The truce signed by France with Prussia and Russia at Pläswitz on 4 June 1813 expired on 16 August 1813. Both sides had spent most of the intervening period planning and preparing for war, with Austria and Sweden joining the Coalition against France.

Napoleon’s initial plan was to capture Berlin, which he believed would demoralise the Prussians and force the Russians to withdraw to the east and away from the Austrians. It would encourage his German allies to remain loyal, reduce the odds against him and relieve besieged French garrisons on the Oder and Vistula.

Napoleon wanted to punish both his former ally Prussia and his former subordinate Bernadotte for turning on him. Bernadotte, now the Crown Prince of Sweden, commanded the Army of North Germany of 110,000 North Germans, Prussians, Russians and Swedes

Marshal Nicolas Oudinot was ordered to advance on Berlin from Saxony with 67,000 men and 216 guns. A further 37,500 men and 94 guns under Marshal Louis Nicolas Davout would march from Hamburg to Berlin. The two forces would be linked by 9,000 troops under General Jean Baptiste Girard at Magdeburg and General Jan Dombrowski’s 5,000 Poles and Wittenberg.
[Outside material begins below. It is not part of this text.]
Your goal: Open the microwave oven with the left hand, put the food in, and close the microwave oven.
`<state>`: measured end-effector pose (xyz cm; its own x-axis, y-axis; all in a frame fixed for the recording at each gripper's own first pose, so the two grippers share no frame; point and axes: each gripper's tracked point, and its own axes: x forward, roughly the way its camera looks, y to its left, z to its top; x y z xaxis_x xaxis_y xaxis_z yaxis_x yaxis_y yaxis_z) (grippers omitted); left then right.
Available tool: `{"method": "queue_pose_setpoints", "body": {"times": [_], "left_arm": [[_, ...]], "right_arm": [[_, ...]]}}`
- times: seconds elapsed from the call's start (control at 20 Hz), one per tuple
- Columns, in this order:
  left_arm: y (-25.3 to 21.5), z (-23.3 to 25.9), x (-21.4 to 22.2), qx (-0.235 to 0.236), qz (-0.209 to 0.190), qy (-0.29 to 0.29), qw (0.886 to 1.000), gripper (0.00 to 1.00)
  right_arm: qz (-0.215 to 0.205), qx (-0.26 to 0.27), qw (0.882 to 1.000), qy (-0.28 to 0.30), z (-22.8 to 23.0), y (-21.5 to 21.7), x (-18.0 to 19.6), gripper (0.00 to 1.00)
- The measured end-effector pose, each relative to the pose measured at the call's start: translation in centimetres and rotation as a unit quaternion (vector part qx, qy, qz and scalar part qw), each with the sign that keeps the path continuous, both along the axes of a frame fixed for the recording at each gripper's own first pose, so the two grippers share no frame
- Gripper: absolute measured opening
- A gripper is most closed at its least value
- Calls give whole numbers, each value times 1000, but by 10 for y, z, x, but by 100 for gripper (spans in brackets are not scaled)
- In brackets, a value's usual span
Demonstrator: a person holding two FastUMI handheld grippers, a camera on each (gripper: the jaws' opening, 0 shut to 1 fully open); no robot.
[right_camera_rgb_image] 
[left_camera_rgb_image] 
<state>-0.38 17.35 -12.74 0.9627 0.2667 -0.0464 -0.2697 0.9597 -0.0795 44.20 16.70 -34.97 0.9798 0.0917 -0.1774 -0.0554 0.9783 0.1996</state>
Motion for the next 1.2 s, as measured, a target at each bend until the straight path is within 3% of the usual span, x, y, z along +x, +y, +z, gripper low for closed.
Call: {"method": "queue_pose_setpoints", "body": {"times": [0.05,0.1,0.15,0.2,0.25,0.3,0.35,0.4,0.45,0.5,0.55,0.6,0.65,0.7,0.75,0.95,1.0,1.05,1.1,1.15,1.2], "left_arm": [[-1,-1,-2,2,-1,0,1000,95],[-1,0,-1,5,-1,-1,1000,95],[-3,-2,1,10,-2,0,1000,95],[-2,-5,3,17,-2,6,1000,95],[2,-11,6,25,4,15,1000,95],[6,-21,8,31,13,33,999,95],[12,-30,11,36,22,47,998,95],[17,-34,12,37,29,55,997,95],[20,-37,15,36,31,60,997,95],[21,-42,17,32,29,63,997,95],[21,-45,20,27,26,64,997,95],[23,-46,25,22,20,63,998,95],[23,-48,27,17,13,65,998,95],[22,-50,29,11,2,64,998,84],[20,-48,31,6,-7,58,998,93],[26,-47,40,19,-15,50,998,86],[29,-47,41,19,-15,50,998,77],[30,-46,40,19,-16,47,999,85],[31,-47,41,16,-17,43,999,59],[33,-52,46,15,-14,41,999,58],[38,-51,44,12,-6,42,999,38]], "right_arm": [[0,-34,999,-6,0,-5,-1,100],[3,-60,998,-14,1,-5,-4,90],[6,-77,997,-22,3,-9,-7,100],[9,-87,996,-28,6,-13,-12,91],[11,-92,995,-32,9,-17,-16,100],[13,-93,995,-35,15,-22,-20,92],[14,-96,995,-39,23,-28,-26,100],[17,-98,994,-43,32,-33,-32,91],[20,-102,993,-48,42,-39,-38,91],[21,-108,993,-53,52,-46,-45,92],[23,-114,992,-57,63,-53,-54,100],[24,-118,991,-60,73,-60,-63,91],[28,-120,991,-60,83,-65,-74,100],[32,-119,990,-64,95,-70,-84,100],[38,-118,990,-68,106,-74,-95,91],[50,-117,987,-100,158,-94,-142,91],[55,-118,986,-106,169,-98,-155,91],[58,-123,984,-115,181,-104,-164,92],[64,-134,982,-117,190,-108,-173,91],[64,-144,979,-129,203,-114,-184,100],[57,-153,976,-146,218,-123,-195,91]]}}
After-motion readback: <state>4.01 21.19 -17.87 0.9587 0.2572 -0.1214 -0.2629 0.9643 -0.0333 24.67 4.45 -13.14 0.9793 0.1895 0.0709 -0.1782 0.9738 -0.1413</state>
Oudinot had concentrated his army at Baruth by 18 August. His advance started well, and he won an minor engagement at Trebbin on 21 August. There was now a gap between two of Bernadotte’s corps, Friedrich von Tauentzien’s 4th Prussian Corps and Friedrich von Bülow’s 3rd Prussian Corps, and the road to Berlin appeared to be open.

Michael Leggiere notes that Bernadotte feared that he was facing Napoleon himself and lacked confidence in his troops, many of whom were inexperienced, had been retreating and wanted to abandon Berlin.[1] Bülow refused to give up his country’s capital.

After a discussion on the morning of 22 August Bernadotte agreed to remain south of Berlin until he was certain that he faced Napoleon, and redeployed his army accordingly. The Coalition’s Trachenberg Plan was to avoid battle with Napoleon, but to try to defeat detached French corps.

Oudinot’s army was moving along three roads: his own 12th Corps to the west, General Jean-Louis-Ebénézer Reynier’s 7th Corps and General Jean-Toussaint Arrighi’s 3rd Cavalry Corps in the centre and General http://www.1911encyclopedia.org/Henri_Gratien,_Comte_Bertrand4th Corps in the east. They could not easily reinforce each other because of the swamps and forests that separated the three, but the roads along which the 12th and 7th Corps were travelling met at Gross Beeren.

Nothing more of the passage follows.